_Task statement_.
Drop the pictures and repeat the remaining data exactly.

** Input data follows **

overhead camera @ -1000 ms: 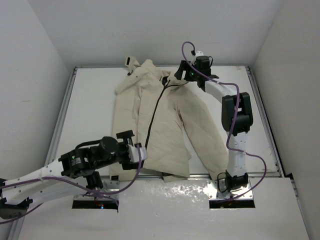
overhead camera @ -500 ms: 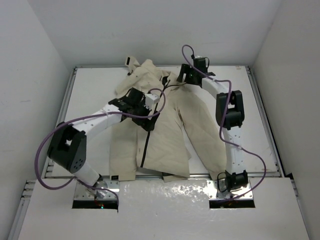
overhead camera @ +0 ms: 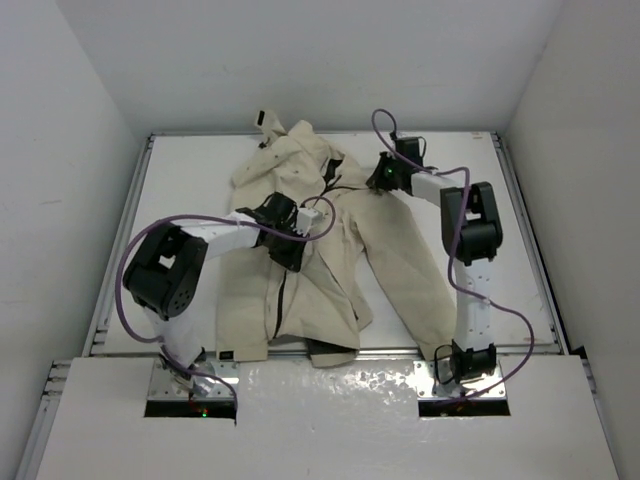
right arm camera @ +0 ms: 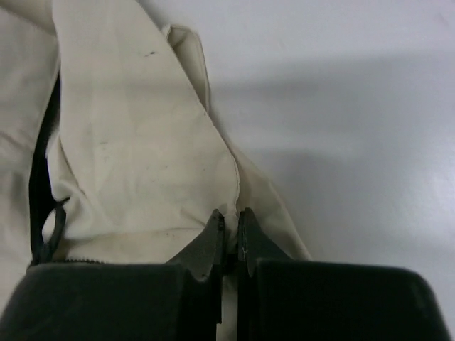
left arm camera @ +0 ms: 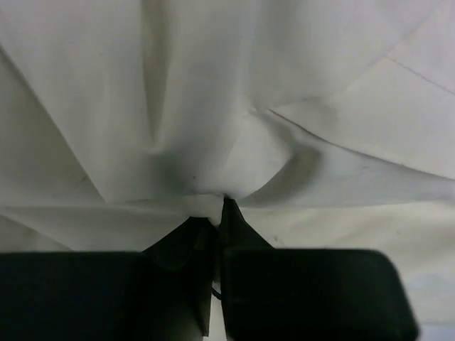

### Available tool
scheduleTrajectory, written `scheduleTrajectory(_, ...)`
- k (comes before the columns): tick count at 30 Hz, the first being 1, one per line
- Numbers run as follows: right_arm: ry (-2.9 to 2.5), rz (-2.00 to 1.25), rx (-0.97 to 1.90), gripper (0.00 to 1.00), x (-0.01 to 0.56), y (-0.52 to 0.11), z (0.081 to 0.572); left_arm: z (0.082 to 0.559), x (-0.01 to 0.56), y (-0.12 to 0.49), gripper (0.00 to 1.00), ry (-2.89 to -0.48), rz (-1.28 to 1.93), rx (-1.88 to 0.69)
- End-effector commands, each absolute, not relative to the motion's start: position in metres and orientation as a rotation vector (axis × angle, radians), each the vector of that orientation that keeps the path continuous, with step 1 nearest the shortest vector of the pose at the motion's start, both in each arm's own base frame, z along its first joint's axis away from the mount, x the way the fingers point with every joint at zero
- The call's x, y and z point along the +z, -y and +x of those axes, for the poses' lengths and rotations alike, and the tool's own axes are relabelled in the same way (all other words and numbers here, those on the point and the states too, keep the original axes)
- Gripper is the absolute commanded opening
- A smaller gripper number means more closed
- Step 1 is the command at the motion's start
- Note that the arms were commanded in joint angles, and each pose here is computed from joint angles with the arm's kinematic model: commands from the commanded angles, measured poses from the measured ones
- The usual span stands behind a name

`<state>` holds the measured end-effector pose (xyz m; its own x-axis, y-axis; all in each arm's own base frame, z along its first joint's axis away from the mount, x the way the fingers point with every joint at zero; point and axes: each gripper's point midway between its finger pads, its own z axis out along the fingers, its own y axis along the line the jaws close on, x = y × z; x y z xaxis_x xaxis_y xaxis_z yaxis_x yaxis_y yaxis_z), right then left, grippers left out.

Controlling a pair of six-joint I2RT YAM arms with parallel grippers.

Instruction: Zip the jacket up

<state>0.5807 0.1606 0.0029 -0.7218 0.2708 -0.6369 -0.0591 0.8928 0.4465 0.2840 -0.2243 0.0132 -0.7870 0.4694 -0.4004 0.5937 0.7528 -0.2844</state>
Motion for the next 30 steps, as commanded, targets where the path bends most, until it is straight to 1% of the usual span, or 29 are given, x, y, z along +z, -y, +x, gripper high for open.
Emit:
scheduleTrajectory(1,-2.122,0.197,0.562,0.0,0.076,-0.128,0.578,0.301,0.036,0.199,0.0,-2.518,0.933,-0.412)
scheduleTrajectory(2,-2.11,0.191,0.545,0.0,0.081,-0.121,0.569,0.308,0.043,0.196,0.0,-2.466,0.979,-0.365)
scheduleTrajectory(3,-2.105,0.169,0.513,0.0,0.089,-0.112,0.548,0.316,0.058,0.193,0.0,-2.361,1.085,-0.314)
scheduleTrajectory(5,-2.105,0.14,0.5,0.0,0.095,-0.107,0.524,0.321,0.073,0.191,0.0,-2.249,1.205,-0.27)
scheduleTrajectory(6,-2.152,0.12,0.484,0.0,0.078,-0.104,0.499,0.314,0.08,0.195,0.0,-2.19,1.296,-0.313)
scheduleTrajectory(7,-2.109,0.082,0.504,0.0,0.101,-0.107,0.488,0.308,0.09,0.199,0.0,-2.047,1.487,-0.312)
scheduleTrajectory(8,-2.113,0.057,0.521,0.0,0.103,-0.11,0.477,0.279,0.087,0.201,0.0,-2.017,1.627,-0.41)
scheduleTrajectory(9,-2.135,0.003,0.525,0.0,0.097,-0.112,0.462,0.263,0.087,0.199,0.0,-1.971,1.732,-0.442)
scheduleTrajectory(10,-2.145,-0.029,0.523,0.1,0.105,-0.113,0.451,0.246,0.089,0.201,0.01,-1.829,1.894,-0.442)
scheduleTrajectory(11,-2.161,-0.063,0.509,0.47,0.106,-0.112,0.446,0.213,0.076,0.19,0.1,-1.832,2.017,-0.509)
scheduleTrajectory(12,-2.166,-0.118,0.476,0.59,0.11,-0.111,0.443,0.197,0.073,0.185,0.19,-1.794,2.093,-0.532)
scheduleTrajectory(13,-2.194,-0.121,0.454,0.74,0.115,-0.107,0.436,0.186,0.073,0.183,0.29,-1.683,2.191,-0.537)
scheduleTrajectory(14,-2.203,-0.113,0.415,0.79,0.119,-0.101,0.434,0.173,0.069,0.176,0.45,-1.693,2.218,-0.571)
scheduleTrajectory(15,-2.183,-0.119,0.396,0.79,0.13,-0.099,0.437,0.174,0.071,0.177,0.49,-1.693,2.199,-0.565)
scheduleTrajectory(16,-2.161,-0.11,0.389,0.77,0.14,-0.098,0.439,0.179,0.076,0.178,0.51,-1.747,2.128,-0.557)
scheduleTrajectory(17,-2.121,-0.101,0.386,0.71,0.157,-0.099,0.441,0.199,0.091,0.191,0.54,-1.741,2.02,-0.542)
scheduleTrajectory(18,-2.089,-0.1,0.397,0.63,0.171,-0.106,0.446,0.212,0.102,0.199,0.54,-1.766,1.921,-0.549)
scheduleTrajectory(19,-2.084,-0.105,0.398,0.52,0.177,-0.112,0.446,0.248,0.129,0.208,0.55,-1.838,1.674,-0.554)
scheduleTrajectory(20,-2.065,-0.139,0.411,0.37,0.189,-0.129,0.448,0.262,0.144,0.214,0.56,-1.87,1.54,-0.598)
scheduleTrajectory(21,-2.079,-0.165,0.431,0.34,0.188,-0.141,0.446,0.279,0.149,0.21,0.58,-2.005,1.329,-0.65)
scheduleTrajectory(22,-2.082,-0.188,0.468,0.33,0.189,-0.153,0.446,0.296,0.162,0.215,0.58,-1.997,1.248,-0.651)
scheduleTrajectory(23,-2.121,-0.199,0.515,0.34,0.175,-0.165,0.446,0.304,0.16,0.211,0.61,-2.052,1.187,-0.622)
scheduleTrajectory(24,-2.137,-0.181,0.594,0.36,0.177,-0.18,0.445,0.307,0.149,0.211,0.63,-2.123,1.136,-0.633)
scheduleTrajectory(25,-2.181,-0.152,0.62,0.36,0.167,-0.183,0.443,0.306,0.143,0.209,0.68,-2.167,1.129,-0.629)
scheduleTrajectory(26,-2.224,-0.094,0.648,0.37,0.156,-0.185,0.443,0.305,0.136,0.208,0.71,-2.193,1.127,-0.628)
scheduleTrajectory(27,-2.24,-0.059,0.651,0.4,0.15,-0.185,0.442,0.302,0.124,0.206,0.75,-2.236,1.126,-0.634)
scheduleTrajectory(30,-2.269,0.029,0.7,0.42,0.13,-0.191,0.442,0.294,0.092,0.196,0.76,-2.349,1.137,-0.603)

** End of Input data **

_Answer below_.
overhead camera @ -1000 ms: 
overhead camera @ -500 ms: 
overhead camera @ +0 ms: 
right arm camera @ +0 ms: 
left arm camera @ +0 ms: 

### Available tool
scheduleTrajectory, written `scheduleTrajectory(_, ...)`
- k (comes before the columns): tick count at 30 Hz, the first being 1, one per line
- Numbers run as follows: right_arm: ry (-2.9 to 2.5), rz (-2.00 to 1.25), rx (-0.97 to 1.90), gripper (0.00 to 1.00), x (-0.01 to 0.56), y (-0.52 to 0.11), z (0.081 to 0.572); left_arm: z (0.082 to 0.559), x (-0.01 to 0.56), y (-0.12 to 0.49), gripper (0.00 to 1.00), ry (-2.89 to -0.48), rz (-1.28 to 1.93), rx (-1.88 to 0.69)
- End-effector commands, each absolute, not relative to the motion's start: position in metres and orientation as a rotation vector (axis × angle, radians), each the vector of that orientation that keeps the path continuous, with step 1 nearest the shortest vector of the pose at the motion's start, both in each arm's own base frame, z along its first joint's axis away from the mount, x the way the fingers point with every joint at zero
- The call's x, y and z point along the +z, -y and +x of those axes, for the poses' lengths and rotations alike, and the tool's own axes are relabelled in the same way (all other words and numbers here, those on the point and the states too, keep the original axes)
- Gripper is the absolute commanded opening
- A smaller gripper number means more closed
- Step 1 is the command at the motion's start
- Note that the arms were commanded in joint angles, and each pose here is computed from joint angles with the arm's kinematic model: commands from the commanded angles, measured poses from the measured ones
- The usual span stands behind a name

`<state>` holds the measured end-effector pose (xyz m; its own x-axis, y-axis; all in each arm's own base frame, z along its first joint's axis away from the mount, x the way the fingers point with every joint at zero; point and axes: each gripper's point midway between its finger pads, its own z axis out along the fingers, its own y axis along the line the jaws close on, x = y × z; x y z xaxis_x xaxis_y xaxis_z yaxis_x yaxis_y yaxis_z), right then left, grippers left out.

Controlling a pair of six-joint I2RT YAM arms with parallel grippers.

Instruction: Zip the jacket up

<state>0.5807 0.1606 0.0029 -0.7218 0.2708 -0.6369 -0.0591 0.8928 0.4465 0.2840 -0.2243 0.0132 -0.7870 0.4694 -0.4004 0.5937 0.7528 -0.2844</state>
Motion for the next 30 steps, as commanded, targets where the path bends most, until it is straight to 1% of the usual span, or 29 are given, x, y, z along +z, -y, +x, gripper high for open.
Emit:
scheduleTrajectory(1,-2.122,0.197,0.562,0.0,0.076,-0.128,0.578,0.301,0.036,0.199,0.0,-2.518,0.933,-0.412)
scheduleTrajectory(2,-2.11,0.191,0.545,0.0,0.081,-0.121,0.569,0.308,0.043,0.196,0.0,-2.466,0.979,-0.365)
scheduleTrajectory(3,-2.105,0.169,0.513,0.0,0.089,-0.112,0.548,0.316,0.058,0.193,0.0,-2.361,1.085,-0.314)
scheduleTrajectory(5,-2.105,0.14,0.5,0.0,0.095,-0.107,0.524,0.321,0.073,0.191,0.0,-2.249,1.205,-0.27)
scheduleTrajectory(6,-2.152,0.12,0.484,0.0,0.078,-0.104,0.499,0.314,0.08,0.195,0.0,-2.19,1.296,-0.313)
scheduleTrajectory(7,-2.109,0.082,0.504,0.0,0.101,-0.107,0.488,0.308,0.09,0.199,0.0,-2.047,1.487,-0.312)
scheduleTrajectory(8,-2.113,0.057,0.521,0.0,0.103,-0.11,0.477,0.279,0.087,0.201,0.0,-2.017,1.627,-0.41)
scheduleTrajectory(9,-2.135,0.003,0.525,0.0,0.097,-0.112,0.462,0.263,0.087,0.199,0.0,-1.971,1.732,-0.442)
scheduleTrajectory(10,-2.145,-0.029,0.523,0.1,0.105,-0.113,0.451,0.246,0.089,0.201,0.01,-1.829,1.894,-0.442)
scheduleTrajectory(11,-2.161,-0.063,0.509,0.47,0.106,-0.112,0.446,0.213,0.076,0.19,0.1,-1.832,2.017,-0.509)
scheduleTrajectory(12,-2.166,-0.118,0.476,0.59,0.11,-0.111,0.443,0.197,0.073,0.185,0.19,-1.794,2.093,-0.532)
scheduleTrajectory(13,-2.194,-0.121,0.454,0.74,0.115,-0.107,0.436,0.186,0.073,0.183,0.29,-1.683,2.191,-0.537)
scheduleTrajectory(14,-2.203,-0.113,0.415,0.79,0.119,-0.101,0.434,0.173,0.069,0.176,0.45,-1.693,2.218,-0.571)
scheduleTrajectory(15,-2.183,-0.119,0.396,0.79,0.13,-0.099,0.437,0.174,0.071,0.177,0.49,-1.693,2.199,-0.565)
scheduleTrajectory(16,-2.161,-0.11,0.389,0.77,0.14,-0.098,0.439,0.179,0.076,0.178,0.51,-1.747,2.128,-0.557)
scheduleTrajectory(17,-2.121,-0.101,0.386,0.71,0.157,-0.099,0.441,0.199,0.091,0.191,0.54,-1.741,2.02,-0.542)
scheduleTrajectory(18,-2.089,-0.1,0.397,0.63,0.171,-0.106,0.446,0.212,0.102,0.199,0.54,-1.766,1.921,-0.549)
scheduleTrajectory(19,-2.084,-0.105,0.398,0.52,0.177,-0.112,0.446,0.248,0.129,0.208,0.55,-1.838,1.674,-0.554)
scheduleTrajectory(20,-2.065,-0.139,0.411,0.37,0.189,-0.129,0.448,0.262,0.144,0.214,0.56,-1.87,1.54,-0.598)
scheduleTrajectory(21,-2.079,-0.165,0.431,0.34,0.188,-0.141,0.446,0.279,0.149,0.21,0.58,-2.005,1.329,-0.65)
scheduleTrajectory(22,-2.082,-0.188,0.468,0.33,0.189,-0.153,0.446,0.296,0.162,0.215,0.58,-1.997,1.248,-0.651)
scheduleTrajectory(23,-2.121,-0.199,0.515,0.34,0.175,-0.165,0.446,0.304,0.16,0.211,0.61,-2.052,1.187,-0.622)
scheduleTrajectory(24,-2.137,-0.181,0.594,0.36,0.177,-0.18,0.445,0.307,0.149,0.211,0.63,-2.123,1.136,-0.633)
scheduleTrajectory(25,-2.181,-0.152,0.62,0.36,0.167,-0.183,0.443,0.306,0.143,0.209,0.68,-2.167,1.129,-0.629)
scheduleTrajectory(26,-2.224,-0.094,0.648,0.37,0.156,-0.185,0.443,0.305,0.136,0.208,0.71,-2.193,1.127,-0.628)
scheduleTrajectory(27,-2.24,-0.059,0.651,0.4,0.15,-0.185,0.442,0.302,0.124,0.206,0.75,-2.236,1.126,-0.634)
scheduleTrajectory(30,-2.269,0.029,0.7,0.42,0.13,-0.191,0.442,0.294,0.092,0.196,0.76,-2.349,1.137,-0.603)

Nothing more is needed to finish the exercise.